_TASK DIRECTIONS_
Please find the number of lines in the material below where the string "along" occurs, and give only that number.

────

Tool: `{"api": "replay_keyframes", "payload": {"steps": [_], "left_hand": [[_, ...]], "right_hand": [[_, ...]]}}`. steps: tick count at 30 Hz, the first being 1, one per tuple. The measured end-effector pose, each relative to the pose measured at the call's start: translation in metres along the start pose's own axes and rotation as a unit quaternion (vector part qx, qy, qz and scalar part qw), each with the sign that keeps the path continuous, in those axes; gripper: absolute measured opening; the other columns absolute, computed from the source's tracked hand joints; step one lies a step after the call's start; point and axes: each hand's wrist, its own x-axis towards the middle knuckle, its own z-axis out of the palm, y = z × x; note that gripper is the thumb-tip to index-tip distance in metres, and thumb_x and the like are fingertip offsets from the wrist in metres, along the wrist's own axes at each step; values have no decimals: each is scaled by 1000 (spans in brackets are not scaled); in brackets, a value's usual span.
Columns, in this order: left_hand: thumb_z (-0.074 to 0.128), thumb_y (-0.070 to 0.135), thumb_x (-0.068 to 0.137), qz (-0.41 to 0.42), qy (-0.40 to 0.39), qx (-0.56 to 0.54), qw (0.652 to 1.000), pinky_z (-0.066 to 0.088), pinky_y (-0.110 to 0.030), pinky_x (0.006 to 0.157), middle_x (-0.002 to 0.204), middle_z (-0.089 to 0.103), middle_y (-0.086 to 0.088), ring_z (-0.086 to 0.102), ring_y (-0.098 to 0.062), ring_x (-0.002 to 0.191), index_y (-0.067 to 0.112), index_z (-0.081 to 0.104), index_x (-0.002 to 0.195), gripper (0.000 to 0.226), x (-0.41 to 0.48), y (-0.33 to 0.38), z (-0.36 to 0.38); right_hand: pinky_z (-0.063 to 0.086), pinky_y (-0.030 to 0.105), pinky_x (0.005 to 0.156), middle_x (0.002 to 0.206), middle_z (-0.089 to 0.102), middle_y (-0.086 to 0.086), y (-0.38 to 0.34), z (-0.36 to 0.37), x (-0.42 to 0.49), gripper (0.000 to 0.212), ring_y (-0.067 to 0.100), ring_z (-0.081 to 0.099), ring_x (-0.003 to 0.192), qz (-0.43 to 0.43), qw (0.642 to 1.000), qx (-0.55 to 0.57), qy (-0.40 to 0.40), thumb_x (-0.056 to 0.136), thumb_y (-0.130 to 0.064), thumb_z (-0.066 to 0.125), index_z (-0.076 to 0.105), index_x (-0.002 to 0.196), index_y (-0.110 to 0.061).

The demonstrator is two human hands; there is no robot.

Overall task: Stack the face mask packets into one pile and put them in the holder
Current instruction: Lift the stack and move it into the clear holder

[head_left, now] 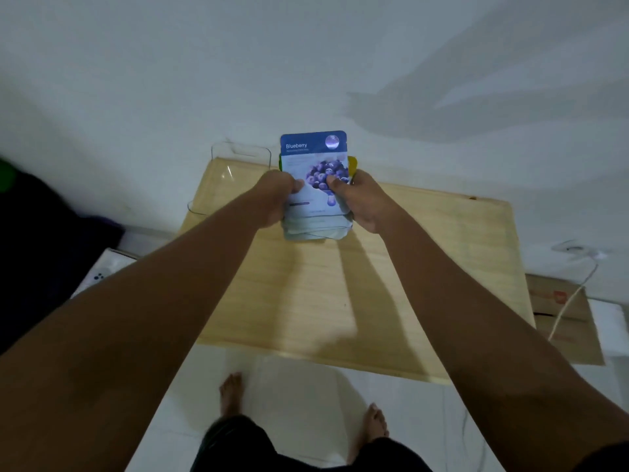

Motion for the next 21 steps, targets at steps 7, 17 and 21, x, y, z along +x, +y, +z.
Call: {"api": "replay_keyframes", "payload": {"steps": [7, 17, 21], "left_hand": [[48, 2, 98, 97, -11, 98, 990, 47, -53, 104, 135, 56, -24, 58, -39, 121, -1, 46, 137, 40, 32, 51, -89], [50, 8, 96, 214, 16, 226, 950, 48, -44, 104, 135, 52, -19, 55, -29, 124, 4, 32, 139, 47, 92, 67, -162], [57, 14, 95, 236, 68, 304, 920, 48, -46, 101, 135, 54, -19, 55, -32, 124, 4, 39, 139, 49, 114, 49, -169]], "right_hand": [[53, 31, 65, 89, 65, 9, -50, 87, 41, 13, 16, 59, 63, -93, 994, -50, 38, 99, -10, 50, 61, 106, -8], [52, 39, 90, 126, 57, 21, -41, 183, 107, 38, 22, 57, 103, -113, 968, -56, 219, 97, -4, 52, 37, 131, 3], [47, 29, 85, 118, 64, 16, -14, 194, 120, 36, 17, 57, 97, -111, 956, -83, 257, 95, -8, 58, 45, 127, 1]]}}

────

_EXERCISE OUTPUT_
2